## Task prompt
If a line of the data below holds the word "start", list it.

★ ★ ★

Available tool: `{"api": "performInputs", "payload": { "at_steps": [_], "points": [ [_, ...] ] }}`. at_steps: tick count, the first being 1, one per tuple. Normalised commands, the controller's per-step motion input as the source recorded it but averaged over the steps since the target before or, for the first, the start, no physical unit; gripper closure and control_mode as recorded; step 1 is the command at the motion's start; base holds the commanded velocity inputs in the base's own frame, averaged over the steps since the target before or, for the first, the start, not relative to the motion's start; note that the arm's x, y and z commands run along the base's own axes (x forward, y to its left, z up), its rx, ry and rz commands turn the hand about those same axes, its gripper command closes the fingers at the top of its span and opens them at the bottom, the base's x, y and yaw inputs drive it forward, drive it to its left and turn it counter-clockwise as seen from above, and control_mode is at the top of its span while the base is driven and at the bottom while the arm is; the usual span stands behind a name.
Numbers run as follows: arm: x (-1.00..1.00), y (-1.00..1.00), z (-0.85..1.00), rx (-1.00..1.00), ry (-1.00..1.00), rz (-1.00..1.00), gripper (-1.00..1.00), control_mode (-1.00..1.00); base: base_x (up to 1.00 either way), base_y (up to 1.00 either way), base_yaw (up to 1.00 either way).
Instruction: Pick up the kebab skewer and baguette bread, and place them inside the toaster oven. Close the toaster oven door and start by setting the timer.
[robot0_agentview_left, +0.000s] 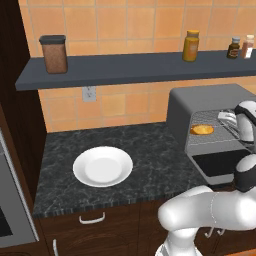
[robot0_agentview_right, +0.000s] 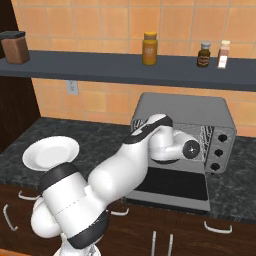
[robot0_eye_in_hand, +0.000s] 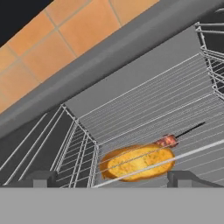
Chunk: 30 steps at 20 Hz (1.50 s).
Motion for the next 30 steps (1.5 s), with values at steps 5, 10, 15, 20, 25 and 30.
{"api": "performInputs", "payload": {
  "at_steps": [5, 10, 15, 20, 25, 30],
  "points": [
    [0.25, -0.01, -0.20, 0.00, 0.00, -0.06, -1.00, -1.00, 0.00, 0.00, 0.00],
    [0.16, -0.05, -0.26, 0.00, 0.00, -0.03, -1.00, -1.00, 0.00, 0.00, 0.00],
    [0.22, -0.07, -0.04, 0.00, 0.00, -0.03, -1.00, -1.00, 0.00, 0.00, 0.00],
    [0.03, -0.06, -0.01, 0.00, 0.00, -0.02, -1.00, -1.00, 0.00, 0.00, 0.00],
    [-0.32, -0.03, 0.00, 0.00, 0.00, 0.00, -1.00, -1.00, 0.00, 0.00, 0.00],
    [-0.44, 0.00, 0.00, 0.00, 0.00, 0.00, -1.00, -1.00, 0.00, 0.00, 0.00]
  ]
}}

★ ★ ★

## Answer to this exercise
Available tool: `{"api": "performInputs", "payload": { "at_steps": [_], "points": [ [_, ...] ] }}`. at_steps: tick count, the first being 1, one per tuple. Normalised commands, the controller's per-step motion input as the source recorded it but averaged over the steps since the target before or, for the first, the start, no physical unit; gripper closure and control_mode as recorded; step 1 is the command at the motion's start; base holds the commanded velocity inputs in the base's own frame, averaged over the steps since the target before or, for the first, the start, not relative to the motion's start; note that the arm's x, y and z commands run along the base's own axes (x forward, y to its left, z up), its rx, ry and rz commands turn the hand about those same axes, its gripper command closes the fingers at the top of its span and opens them at the bottom, the base's x, y and yaw inputs drive it forward, drive it to its left and turn it counter-clockwise as seen from above, and control_mode is at the top of its span while the base is driven and at the bottom while the arm is; the usual span stands behind a name.
Instruction: Pick up the kebab skewer and baguette bread, and place them inside the toaster oven. Close the toaster oven door and start by setting the timer.

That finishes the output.